“I’m looking forward to a perfect evening, child. Dinner by the fire in the saloto, the companionship of Saint Simon, unexpurgated. And you?”
Anne sighed. “Nothing. I refused a bridge. I wasn’t in the mood.”
Her sad face fretted the old Marchesa. What ailed the girl? She certainly must be love-sick. Had Vittorio lost out after all? Her son, she shrewdly suspected, was remaining in Sicily at Anne’s request, for she had never known him to miss a Florentine spring before. About to invite Anne to join forces for the evening, she changed her mind abruptly. If the child wished to work out her problem in solitude, she herself ought to be the last to prevent her, especially if some good should come out of it for Vittorio.
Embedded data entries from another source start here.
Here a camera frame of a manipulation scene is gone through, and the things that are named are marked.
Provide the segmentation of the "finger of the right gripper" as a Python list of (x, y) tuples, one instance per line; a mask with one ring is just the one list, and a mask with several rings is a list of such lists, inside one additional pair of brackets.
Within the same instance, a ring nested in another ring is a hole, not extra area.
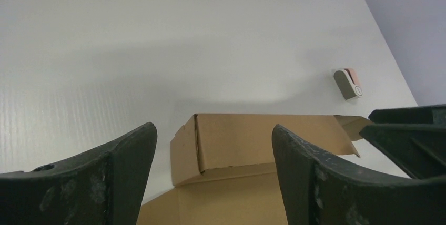
[(445, 105), (376, 109), (360, 136), (413, 179), (445, 176)]

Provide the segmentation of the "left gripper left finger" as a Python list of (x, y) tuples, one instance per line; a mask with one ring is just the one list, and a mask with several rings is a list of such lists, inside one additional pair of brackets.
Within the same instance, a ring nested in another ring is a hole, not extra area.
[(156, 143), (148, 122), (73, 157), (1, 174), (1, 224), (135, 224)]

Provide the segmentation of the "brown cardboard box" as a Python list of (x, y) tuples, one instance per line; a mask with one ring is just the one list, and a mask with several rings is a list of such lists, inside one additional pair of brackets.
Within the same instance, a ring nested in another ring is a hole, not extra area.
[(274, 126), (335, 155), (351, 155), (369, 123), (361, 116), (195, 114), (170, 143), (174, 188), (142, 205), (137, 223), (286, 224)]

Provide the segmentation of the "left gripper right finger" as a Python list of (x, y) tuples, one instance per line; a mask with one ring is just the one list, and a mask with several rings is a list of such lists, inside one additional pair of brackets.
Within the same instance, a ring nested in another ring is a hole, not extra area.
[(445, 224), (445, 176), (378, 172), (281, 125), (273, 129), (272, 147), (289, 224)]

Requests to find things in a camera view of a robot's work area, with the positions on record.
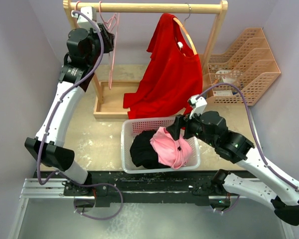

They continued in silence to the end of the garden, where a postern gate in the pink-tinted wall opened on to the Torrigiani property. As the Marchesa passed through she turned and gazed up into the other’s face. Tall and slim as a jonquil in her yellow crêpe dress, Anne’s hair flamed in the setting sun. The old woman’s eyes looked troubled as they rested upon it.
“My dear, how beautiful you are! I love to look at you! If I were the typical old lady I’d be telling what a beauty I was myself in my palmy days. I don’t seem to know my cues at all. But as a matter of fact, I’m a better looking ruin than I ever was girl! If I were more wily, too, and less wise, I probably wouldn’t urge you quite so heartily, to marry my only son. For there is danger in your beauty, child. But years have taught me to appreciate danger. And I couldn’t be so unkind as to deprive a son of mine of such a precious stimulant.”
With an enigmatic smile she raised herself on tiptoe and pecked daintily at Anne’s chin. The younger woman gathered her impulsively into her arms and squeezed her.
“You delicious old cynic! No wonder Vittorio adores you. I do myself!”
A wistful expression crossed the delicate old face. “Be good to us, my dear,” she whispered. “We need you terribly in our house.” She turned gayly-shawled shoulders, and trotted up the long avenue towards her villa.
Anne gazed after the small figure affectionately. Her absent eyes swept the familiar gardens whose famous boxwood hedges defined the paths with fantastic precision. Here a strange, antediluvian beast, there a gigantic globe, so that to the bird’s-eye view the gardens appeared like an enormous chessboard with pawns at play. In the distance, from behind a mass of towering cypresses, gleamed the villa, its splendid façade flanked by a long flight of marble steps.
Anne closed the gate and walked back through her own simple garden. She was anxious to reach the terrace again before all vestige of the sunset should have disappeared, and she mounted the steps with rapid feet. A cape over her shoulders, she drew a chair up by the balustrade and sat there while the henna-colored hills darkened to purple, then faded into lavender, and a mist rolled up from the valley and curled about the city like a smoking halo. Pretty soon a few lights gradually emerged with the evanescent gleam of a flock of fireflies.